これからの人工知能との付き合い方(前編):人工知能に人間の職業は奪われるのか(1/4 ページ)
人工知能を巡る議論の前提となる考え方、そして人工知能は人間の感情や本能を再現できないという内容で、東大准教授・松尾豊先生に話を聞きました。
毎日のように飛び込んでくる人工知能に関するニュース。そうしたニュースを読んで特に皆さんの印象に残るものとはなんでしょうか。
それは、人工知能によって将来人間の職業は奪われてしまうのではないだろうか、という恐れではないかと思われます。
今回はこの議論に関して、東京大学で人工知能分野を主に研究している松尾豊准教授にインタビューを行いました。人工知能と人間がこれからどのような関わり方をしていくことになるのか――特に、“クリエイティビティ”を軸についてうかがいました。
“人工知能は人間の職業を奪う”のだろうか?
具体例から考えていきたいと思います。記事「10年後になくなる可能性が高い職業とは(前編)」では、定量的な分析結果から調理人・コックが能力的に代替される可能性が高いという結果となりました。
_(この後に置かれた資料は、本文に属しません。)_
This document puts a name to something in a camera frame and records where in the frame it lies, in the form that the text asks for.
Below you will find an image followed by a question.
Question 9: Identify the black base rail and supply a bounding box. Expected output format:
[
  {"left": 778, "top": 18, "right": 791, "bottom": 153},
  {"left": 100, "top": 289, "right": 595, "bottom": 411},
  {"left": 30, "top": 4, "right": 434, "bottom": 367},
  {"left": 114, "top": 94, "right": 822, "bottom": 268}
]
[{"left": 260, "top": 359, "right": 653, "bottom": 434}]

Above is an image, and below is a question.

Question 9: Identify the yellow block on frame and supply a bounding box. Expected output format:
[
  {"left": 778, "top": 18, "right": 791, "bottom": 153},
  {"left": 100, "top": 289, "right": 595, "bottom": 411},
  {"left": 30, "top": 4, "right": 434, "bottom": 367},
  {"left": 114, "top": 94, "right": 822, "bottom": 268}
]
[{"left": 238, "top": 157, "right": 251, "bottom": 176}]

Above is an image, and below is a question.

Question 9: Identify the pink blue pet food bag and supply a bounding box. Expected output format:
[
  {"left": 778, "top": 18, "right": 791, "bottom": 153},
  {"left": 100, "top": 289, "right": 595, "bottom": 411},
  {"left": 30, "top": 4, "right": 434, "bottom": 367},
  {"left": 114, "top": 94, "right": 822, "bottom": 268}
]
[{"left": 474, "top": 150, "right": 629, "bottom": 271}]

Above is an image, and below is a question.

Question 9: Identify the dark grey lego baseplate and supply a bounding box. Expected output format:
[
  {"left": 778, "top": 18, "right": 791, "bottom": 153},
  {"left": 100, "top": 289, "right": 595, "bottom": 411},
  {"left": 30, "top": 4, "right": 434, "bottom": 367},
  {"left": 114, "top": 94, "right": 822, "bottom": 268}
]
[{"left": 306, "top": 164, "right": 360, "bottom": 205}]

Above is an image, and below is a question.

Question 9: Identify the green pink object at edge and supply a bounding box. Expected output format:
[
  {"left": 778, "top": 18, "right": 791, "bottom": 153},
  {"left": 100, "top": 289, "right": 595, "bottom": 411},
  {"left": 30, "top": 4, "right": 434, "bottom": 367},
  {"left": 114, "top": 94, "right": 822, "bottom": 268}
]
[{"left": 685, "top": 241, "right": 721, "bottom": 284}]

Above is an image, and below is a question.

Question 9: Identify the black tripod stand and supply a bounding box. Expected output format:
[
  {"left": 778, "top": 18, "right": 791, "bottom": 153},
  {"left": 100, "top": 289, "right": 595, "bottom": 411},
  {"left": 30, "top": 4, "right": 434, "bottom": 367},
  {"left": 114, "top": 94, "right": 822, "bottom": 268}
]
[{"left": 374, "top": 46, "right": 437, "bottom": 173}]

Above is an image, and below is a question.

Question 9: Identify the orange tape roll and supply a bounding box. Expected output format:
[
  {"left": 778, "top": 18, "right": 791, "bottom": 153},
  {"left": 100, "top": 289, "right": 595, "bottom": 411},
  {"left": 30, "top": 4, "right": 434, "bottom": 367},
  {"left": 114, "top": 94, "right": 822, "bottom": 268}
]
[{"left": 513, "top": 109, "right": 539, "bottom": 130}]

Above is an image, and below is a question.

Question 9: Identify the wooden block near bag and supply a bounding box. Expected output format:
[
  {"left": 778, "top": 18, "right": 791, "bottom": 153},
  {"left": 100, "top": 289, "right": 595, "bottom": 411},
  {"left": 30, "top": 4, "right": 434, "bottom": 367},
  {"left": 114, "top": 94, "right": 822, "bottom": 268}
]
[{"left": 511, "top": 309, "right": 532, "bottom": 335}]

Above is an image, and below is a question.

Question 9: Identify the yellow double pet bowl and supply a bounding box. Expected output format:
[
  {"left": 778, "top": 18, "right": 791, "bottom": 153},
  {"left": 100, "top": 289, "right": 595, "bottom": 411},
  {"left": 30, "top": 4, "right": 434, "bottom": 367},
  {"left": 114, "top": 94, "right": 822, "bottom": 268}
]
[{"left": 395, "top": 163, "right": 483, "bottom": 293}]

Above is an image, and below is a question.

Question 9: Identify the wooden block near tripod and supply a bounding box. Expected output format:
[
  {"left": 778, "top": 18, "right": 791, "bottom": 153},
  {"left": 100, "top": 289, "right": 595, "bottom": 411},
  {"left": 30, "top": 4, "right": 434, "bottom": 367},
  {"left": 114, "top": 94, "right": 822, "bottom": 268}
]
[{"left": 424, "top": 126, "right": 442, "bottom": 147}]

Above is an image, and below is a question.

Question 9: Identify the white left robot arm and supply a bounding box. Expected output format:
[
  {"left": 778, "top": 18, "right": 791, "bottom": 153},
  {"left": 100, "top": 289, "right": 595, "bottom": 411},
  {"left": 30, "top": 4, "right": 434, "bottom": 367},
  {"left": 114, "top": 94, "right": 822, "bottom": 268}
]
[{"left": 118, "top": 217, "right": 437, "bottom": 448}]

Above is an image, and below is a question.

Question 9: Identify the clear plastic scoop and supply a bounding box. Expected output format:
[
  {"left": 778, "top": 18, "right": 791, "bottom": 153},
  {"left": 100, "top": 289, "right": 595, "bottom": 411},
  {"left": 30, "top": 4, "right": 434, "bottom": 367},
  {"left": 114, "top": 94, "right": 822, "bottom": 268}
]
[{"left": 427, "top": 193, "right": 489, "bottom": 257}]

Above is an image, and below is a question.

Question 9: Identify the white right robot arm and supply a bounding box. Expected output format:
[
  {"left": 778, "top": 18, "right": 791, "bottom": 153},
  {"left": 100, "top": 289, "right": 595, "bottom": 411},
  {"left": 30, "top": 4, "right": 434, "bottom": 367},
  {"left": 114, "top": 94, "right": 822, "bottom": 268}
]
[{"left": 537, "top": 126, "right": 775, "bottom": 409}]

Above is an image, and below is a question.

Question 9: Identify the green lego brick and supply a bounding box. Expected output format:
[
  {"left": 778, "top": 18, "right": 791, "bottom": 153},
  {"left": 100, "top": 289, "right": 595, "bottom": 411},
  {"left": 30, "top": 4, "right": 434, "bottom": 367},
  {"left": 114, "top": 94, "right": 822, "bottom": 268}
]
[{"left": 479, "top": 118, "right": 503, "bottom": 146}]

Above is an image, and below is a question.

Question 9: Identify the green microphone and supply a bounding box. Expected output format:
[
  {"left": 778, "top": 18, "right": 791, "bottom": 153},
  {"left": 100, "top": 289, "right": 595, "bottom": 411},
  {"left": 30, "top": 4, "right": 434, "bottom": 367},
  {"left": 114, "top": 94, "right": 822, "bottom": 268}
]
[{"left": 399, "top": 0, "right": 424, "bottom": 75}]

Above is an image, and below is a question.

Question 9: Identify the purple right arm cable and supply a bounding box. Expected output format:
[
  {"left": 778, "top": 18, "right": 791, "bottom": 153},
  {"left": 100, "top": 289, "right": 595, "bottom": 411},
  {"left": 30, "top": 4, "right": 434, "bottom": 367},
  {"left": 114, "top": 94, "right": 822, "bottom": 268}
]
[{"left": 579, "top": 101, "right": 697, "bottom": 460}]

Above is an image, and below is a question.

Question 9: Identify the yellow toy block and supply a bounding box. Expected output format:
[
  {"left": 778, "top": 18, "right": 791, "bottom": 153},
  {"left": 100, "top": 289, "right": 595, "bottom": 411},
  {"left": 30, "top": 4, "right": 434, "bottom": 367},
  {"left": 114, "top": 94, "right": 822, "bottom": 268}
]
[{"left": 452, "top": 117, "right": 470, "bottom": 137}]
では実際のところ、コックという職業は人工知能に奪われてしまうのでしょうか?
――例えば、調理師のような職業についての代替可能性について、どうお考えですか?
松尾先生: 包丁で食材を切る、大根おろし器を使うといった行為はあくまでも人間の身体にとって最適な形に整えられたものです。人工知能を搭載するロボットが全く同じ形で料理を作るのは難しいかもしれないですが、ロボットにとって最適な形で料理というアウトプットを出す、ということは今後もっと可能になっていくでしょうね。
――「切る」という行為についても、今は人間が包丁を手で握って動かしていますが、ロボットの場合は例えばプレス機みたいに上下の運動に特化しているとかが考えられるでしょうか
つまり人工知能に関する議論を進める際にはまず、人間の得意な形、人工知能の得意な形が違うことを意識すべきではないかということです。